Assignment>
Starting at the line below holding "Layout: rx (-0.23" and stopping at the line holding "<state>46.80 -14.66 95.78", print every line exactly, both ends included, and leave the rest out.
════
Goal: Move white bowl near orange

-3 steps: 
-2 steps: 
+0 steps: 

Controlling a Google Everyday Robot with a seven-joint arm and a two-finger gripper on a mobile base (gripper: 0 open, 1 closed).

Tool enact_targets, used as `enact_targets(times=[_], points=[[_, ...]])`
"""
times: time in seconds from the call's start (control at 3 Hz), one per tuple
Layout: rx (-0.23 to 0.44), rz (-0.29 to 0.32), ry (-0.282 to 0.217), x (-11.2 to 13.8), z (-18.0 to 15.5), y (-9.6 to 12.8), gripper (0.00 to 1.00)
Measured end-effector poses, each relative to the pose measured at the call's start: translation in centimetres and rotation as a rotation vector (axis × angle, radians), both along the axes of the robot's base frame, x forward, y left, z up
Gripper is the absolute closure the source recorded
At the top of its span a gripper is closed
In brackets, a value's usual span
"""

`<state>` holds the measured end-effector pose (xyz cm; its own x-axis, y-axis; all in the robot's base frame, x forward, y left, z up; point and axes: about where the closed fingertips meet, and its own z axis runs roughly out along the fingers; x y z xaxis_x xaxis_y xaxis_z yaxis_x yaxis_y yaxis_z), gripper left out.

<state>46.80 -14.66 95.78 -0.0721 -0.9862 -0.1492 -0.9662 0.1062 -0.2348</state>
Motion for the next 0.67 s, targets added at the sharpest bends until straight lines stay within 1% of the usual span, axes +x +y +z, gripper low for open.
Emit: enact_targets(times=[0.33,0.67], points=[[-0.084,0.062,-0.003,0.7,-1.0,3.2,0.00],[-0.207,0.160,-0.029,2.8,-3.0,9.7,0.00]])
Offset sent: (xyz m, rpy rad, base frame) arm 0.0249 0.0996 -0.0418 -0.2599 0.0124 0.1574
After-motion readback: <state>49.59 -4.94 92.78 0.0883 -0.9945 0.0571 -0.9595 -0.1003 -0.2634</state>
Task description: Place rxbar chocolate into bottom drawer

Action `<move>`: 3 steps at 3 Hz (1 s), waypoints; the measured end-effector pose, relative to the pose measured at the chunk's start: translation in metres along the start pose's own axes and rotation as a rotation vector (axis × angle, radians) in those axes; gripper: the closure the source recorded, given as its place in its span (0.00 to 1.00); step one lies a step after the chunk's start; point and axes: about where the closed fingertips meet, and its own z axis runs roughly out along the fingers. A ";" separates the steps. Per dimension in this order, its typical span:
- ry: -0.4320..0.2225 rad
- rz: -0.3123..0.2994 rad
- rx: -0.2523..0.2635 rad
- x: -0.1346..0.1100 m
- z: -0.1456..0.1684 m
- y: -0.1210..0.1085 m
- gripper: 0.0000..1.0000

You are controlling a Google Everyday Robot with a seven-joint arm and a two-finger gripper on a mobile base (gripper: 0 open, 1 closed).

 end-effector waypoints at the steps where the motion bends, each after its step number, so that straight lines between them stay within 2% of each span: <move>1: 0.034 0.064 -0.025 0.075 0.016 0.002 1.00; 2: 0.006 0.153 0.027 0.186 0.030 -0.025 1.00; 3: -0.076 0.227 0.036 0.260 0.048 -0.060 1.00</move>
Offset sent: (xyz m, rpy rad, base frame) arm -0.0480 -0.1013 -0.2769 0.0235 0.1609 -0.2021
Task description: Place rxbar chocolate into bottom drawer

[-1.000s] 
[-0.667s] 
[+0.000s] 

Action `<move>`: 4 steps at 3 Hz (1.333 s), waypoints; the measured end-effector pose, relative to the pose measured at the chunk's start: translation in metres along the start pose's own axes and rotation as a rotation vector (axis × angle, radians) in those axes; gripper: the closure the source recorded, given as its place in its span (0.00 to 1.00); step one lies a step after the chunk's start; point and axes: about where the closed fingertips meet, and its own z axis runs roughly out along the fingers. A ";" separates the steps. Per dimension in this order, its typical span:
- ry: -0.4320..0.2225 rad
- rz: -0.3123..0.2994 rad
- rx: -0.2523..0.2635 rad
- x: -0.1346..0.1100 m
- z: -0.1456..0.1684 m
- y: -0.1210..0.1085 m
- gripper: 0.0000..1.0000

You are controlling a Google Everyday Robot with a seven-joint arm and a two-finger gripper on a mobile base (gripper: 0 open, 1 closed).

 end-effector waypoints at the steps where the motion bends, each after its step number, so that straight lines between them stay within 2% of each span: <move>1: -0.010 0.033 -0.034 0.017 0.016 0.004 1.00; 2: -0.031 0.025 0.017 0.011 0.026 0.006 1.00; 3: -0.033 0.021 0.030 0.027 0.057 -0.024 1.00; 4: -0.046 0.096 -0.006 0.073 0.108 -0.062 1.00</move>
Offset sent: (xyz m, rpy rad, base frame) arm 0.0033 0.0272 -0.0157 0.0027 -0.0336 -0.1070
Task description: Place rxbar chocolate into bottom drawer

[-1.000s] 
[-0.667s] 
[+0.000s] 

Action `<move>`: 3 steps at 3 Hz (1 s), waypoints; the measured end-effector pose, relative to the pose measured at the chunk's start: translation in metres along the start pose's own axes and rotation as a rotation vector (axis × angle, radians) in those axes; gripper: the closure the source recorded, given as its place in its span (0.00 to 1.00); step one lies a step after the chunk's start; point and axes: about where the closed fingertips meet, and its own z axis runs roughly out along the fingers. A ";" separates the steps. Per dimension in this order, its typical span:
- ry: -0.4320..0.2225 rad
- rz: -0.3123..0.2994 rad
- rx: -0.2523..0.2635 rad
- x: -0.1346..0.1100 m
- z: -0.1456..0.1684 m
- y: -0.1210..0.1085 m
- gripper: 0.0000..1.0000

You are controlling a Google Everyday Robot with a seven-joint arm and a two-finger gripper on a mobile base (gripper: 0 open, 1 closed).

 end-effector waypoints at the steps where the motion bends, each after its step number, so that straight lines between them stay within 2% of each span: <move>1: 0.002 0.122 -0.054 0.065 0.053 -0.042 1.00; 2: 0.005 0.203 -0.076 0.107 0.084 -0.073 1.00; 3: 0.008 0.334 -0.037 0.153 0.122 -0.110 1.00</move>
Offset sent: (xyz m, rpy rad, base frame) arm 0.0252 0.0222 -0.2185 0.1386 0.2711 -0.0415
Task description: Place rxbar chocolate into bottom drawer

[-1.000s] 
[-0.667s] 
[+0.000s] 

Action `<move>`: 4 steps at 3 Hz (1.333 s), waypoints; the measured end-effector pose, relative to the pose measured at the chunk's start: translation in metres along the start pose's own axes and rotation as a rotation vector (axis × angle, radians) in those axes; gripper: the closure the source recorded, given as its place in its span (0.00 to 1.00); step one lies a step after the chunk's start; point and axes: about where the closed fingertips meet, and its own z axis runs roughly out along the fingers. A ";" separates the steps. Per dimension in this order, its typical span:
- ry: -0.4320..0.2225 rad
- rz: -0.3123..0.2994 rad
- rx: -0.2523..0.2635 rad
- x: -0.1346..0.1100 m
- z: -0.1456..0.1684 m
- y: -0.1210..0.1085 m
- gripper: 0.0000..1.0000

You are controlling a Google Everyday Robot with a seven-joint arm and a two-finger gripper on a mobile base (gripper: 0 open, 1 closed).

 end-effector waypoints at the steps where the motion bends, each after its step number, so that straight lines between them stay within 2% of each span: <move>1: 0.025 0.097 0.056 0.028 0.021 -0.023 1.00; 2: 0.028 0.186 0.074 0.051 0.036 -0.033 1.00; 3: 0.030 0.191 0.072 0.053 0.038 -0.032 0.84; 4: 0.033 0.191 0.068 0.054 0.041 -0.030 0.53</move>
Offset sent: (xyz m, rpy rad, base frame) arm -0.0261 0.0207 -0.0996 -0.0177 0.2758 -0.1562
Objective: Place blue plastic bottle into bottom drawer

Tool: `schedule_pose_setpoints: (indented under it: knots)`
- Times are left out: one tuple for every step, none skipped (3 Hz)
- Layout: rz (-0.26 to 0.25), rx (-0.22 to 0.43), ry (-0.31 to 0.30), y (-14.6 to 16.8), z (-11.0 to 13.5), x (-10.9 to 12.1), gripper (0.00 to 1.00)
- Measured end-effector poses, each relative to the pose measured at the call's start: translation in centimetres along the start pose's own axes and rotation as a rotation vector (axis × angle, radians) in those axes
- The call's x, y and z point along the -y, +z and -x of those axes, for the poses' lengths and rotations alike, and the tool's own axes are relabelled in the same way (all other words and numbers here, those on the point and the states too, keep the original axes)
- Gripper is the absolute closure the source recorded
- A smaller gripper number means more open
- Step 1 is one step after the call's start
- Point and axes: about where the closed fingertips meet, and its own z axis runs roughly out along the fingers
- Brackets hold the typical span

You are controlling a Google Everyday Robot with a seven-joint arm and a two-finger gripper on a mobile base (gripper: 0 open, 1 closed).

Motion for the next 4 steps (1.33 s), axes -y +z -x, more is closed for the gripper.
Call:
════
Solution for this exercise>
Layout: rx (-0.23 to 0.44), rz (-0.29 to 0.32), ry (-0.282 to 0.217), x (-11.2 to 13.8), z (-18.0 to 15.5), y (-9.6 to 12.8), gripper (0.00 to 1.00)
Measured end-effector poses, each relative to the pose measured at the call's start: translation in centimetres and rotation as a rotation vector (axis × angle, radians), both along the axes of the robot's base frame, x forward, y left, z up
Gripper is the absolute closure the source recorded
At the top of its span a gripper is closed
In brackets, a value's usual span
"""

`<state>` holds the measured end-effector pose (xyz cm; its own x-axis, y-axis; all in the robot's base frame, x forward, y left, z up; point and axes: about where the closed fingertips meet, and its own z axis runs roughly out along the fingers; x y z xaxis_x xaxis_y xaxis_z yaxis_x yaxis_y yaxis_z), gripper left out.

<state>46.80 -14.66 95.78 -0.0721 -0.9862 -0.1492 -0.9662 0.1062 -0.2348</state>

Nothing more remains to be added to this answer.